3. The area this wolf was seen isn't a large tourist area, it's not Yellowstone or Gooseberry Falls, so it's a bit surprising that the VWP would encourage people to share their post in hopes of getting the message out. Also telling people not to approach the wolf is odd considering all of us have been raised to believe wolves are dangerous, the only people that wouldn't be afraid of a wolf is someone who has educated themselves on wolf behavior and they would know better not to approach a wolf anyway. The surrounding area does have a lot of wolf haters and now VWP basically gave the license to kill without consequences. There's a wolf out there acting strangely and they give the location it was spotted. How hard will it be now for someone to go out and shoot the wolf and just say it tried to attack them even if it didn't?

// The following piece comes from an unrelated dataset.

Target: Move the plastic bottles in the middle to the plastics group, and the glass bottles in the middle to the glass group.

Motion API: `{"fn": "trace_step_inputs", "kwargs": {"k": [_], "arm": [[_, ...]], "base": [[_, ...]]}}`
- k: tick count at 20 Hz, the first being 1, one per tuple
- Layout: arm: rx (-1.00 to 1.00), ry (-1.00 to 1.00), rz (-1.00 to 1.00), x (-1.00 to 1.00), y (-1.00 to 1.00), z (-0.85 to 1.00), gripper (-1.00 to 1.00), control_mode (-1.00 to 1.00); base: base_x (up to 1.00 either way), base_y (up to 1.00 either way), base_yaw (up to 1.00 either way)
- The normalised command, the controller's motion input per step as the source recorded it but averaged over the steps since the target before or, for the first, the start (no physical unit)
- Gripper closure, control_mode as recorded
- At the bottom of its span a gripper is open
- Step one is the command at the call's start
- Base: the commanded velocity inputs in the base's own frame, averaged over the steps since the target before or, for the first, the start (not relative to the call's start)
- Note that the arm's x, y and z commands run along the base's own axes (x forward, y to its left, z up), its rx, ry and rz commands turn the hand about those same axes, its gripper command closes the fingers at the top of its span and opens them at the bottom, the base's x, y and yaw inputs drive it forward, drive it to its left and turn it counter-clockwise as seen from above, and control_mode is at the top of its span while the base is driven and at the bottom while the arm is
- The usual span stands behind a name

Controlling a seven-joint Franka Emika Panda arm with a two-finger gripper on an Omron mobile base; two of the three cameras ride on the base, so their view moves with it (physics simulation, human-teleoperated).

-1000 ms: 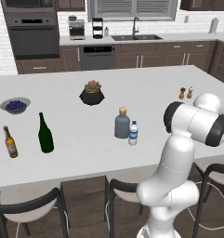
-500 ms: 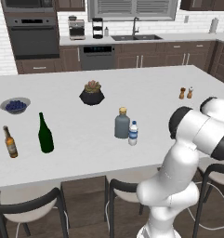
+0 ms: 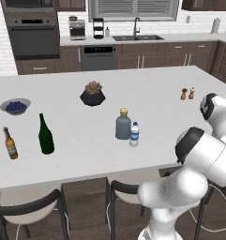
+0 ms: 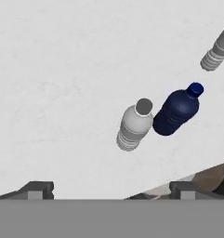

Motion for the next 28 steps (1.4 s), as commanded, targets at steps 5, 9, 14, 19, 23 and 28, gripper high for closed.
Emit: {"fn": "trace_step_inputs", "kwargs": {"k": [5, 9, 14, 19, 23, 28], "arm": [[0.01, 0.23, 0.27, 0.12, 0.96, -0.07, -1.0, -1.0], [0.08, 0.01, 0.28, 0.14, 0.84, -0.53, -1.0, -1.0], [0.09, 0.02, 0.25, 0.6, 0.93, -0.22, -1.0, -1.0], [0.0, 0.02, 0.1, 0.24, 0.89, 0.15, -1.0, -1.0], [0.0, 0.0, 0.02, 0.0, 0.75, 0.11, -1.0, -1.0], [0.0, -0.06, 0.0, 0.0, 0.58, 0.0, -1.0, -1.0]], "base": [[0.0, 0.0, 0.0], [0.0, 0.0, 0.0], [0.0, 0.0, 0.0], [0.0, 0.0, 0.0], [0.0, 0.0, 0.0], [0.0, 0.0, 0.0]]}}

4. Why the all caps wording? It incites irrational fear in people that know little about wolves other than the myths they've been told. To write WARNING, EXTREMELY UNUSUAL...and then not follow that up with all the steps that should have been given on what to do if people encounter that wolf or any wolves seems very irresponsible. WVP could have easily just posted "There's a wolf in the area that is behaving more friendly than we usually see wolves behaving so if you see it, here are the precautions you can take - and then list the precautions. In fact, VWP didn't give steps people could take if they encountered that wolf or any wolf, instead they encouraged people to report it to the DNR. Why? If the wolf is that concerning then the DNR should be heading to the park now to deal with it and they should be the ones warning the public, not VWP.

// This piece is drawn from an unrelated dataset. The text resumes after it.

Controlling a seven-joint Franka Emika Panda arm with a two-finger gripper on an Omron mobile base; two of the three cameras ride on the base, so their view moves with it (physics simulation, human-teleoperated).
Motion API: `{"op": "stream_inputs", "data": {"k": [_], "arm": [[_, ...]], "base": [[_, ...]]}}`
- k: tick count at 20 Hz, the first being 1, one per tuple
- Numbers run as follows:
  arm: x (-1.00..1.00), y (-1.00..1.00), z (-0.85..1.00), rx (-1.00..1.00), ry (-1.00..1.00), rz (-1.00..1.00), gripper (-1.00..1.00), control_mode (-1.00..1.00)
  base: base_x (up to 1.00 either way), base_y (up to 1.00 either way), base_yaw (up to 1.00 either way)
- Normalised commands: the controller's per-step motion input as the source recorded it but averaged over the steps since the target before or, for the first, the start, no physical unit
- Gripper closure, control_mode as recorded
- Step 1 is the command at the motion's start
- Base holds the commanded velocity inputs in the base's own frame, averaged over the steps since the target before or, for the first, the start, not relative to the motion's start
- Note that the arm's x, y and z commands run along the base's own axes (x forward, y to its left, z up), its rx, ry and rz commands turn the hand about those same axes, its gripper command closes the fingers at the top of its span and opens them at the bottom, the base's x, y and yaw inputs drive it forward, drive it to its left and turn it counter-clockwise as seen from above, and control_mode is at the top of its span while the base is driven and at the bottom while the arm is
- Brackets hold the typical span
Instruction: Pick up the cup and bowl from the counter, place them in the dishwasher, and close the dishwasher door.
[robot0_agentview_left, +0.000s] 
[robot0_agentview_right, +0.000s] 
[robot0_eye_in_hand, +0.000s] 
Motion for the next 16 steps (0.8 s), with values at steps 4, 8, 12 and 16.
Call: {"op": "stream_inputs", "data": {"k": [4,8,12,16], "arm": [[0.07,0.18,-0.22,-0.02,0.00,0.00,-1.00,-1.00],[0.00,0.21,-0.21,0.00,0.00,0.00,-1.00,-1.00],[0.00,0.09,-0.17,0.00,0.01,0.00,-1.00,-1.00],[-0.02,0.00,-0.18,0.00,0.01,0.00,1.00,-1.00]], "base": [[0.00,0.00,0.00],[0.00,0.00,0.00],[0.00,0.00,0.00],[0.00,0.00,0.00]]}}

5. Why has no one considered that the constant presence of the wolf researchers in the park may be contributing to wolves being wary of humans? The biologists are going into wolf dens to remove wolf pups, they are spending time examine wolf pups, they tranquilize and examine adult wolves, etc... Why is no one talking about that and how it effects such an intelligent species as the wolf?
6. The main reason the park and surrounding area even gets visitors during the winter is cross country skiing and snowmobiling. Maybe the wolf is just use to seeing people on snowmobiles. Dr. Mech claimed they could possibly mistake a snowmobile (not the person) for prey if they are young and inexperienced so maybe the wolf was there to inspect what he/she was seeing.
Lots of questions and concerns about this but as usual we'll get no answers.